# REQUIRED WORK
Each line from the material with the word "forward" in it must be copied.

━━━━━━

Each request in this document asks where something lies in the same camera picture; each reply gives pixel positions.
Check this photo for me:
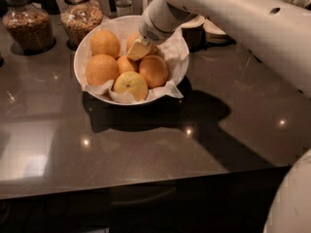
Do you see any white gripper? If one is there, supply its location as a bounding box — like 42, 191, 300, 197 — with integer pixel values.
127, 7, 175, 61

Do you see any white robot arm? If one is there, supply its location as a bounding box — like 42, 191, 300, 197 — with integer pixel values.
127, 0, 311, 233

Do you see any small centre orange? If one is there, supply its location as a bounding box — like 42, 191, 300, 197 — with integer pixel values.
117, 55, 138, 73

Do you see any front yellowish orange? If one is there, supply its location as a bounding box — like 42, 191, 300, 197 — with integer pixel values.
114, 71, 149, 101

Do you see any white bowl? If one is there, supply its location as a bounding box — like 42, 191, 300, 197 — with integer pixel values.
73, 15, 190, 106

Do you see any white paper liner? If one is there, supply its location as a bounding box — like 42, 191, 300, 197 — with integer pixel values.
81, 16, 185, 104

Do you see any small glass bottle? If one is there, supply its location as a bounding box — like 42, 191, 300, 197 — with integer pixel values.
115, 0, 132, 17

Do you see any left upturned white cup stack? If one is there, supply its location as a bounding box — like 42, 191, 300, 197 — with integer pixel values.
181, 16, 205, 50

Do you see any right glass cereal jar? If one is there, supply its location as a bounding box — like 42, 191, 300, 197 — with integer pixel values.
60, 0, 104, 49

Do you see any left glass granola jar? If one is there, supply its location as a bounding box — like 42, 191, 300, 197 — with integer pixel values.
2, 0, 54, 53

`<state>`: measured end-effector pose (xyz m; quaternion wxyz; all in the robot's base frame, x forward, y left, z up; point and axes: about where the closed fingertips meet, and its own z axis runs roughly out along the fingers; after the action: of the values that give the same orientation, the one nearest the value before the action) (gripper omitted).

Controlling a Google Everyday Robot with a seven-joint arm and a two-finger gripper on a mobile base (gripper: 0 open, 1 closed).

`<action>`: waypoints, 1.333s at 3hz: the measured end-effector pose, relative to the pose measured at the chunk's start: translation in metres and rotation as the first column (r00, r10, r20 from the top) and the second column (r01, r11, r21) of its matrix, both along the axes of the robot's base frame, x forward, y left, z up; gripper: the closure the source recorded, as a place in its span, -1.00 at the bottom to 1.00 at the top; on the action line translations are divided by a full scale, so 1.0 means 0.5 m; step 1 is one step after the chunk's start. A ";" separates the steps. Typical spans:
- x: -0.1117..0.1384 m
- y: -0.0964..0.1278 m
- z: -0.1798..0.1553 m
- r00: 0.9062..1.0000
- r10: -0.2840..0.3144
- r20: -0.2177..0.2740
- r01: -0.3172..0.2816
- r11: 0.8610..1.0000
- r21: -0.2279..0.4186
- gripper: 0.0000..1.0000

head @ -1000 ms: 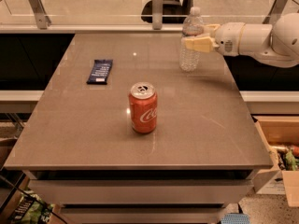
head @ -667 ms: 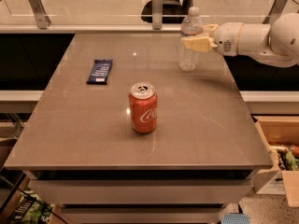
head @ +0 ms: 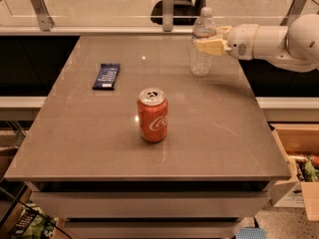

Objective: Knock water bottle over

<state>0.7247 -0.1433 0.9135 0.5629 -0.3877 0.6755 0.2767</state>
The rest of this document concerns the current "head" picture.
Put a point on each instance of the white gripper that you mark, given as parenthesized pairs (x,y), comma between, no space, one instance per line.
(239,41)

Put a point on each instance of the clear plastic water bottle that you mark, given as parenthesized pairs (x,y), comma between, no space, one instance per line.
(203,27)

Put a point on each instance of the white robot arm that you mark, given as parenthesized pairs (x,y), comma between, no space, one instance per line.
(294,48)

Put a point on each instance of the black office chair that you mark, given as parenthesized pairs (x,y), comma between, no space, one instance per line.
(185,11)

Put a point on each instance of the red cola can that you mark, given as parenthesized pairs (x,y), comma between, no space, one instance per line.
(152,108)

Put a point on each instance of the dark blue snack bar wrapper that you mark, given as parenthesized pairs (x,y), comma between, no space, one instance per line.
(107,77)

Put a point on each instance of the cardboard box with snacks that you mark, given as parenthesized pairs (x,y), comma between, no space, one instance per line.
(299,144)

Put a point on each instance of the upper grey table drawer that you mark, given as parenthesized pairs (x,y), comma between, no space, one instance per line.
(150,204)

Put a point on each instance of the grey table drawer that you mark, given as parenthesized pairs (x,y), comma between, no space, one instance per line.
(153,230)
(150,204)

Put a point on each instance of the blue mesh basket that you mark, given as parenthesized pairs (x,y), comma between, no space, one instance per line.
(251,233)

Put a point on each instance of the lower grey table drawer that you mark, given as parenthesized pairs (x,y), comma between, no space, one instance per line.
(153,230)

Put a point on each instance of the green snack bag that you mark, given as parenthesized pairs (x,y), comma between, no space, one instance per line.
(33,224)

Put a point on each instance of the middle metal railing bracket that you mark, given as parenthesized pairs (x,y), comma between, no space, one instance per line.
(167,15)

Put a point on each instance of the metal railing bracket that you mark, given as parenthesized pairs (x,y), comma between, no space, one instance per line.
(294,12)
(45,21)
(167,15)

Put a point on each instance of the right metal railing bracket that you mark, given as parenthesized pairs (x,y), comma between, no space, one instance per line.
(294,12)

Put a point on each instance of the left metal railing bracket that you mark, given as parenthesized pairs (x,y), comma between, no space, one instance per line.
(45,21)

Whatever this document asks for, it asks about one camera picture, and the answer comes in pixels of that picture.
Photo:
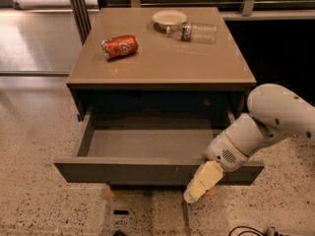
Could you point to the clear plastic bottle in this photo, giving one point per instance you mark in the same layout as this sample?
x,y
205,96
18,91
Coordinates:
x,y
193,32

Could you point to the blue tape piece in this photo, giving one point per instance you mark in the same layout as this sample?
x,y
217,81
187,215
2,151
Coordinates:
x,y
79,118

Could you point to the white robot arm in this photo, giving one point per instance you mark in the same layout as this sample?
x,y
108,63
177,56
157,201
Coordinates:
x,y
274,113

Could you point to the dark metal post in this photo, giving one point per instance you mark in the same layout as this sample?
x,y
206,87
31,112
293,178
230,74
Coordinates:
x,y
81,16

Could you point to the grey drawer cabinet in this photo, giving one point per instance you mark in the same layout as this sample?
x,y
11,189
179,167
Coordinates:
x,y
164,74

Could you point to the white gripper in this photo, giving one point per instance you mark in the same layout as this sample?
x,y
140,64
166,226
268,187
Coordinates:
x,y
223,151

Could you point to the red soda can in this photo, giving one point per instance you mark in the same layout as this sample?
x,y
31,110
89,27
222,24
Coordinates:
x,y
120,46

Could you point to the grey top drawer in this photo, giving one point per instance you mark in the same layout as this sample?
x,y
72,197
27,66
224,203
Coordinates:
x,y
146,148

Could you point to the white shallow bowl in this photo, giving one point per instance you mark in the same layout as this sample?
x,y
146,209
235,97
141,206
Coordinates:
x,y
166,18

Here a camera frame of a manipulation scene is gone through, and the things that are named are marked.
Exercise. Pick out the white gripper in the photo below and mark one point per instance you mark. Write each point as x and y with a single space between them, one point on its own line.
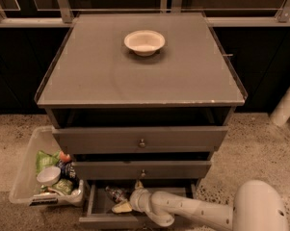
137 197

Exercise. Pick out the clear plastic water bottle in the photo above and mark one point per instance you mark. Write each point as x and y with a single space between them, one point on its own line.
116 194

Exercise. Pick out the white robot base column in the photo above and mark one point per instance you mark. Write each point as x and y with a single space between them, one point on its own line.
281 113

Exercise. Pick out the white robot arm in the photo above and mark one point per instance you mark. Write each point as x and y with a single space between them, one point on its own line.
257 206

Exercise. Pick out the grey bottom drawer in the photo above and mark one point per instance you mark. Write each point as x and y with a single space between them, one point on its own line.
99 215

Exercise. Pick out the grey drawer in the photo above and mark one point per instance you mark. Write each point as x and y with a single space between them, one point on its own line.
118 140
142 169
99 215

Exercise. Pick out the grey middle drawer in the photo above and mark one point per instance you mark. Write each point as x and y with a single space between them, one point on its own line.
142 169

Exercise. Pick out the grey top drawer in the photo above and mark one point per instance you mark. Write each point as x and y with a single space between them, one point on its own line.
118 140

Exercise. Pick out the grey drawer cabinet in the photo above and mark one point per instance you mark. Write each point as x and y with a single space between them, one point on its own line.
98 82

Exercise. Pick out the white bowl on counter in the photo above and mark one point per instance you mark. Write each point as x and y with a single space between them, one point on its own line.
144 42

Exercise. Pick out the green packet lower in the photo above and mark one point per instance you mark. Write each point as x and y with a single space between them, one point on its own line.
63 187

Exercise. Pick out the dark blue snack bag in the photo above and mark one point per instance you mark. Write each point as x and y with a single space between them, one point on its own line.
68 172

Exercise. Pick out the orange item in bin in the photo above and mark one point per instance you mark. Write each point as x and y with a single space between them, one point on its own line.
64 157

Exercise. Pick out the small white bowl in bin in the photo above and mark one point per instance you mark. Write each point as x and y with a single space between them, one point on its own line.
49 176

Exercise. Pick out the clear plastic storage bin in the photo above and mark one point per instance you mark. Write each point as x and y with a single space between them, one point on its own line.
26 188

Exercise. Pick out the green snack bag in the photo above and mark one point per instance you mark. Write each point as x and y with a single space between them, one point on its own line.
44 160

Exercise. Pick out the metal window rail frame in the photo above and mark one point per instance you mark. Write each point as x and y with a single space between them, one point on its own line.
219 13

━━━━━━

# REPLY TO THE TASK
`<state>`: measured end-effector pose (xyz m; quaternion wxyz; all in the robot's base frame, x forward, y left, z up; point and axes: about where the closed fingertips meet, and its own z axis runs roughly out along the fingers; after the action: of the values that give the same orientation, the one nearest the value before the action) (gripper omitted).
`<action>`: waypoints, 1.333s at 3hz: the measured end-effector pose, relative to the pose measured at the chunk's start: translation in metres and rotation as the first column (r00, r10, r20 from the top) and the second column (r01, r11, r21) of its matrix, both along the axes of the robot's base frame, x forward, y left, z up; gripper: the closure the source recorded, as a place in its span, -1.00 at the bottom to 1.00 at the top; on the action line translations are divided by a full scale, so 1.0 means 0.5 m; step 1 is one step after the chunk's start. A ";" separates the steps. Typical spans:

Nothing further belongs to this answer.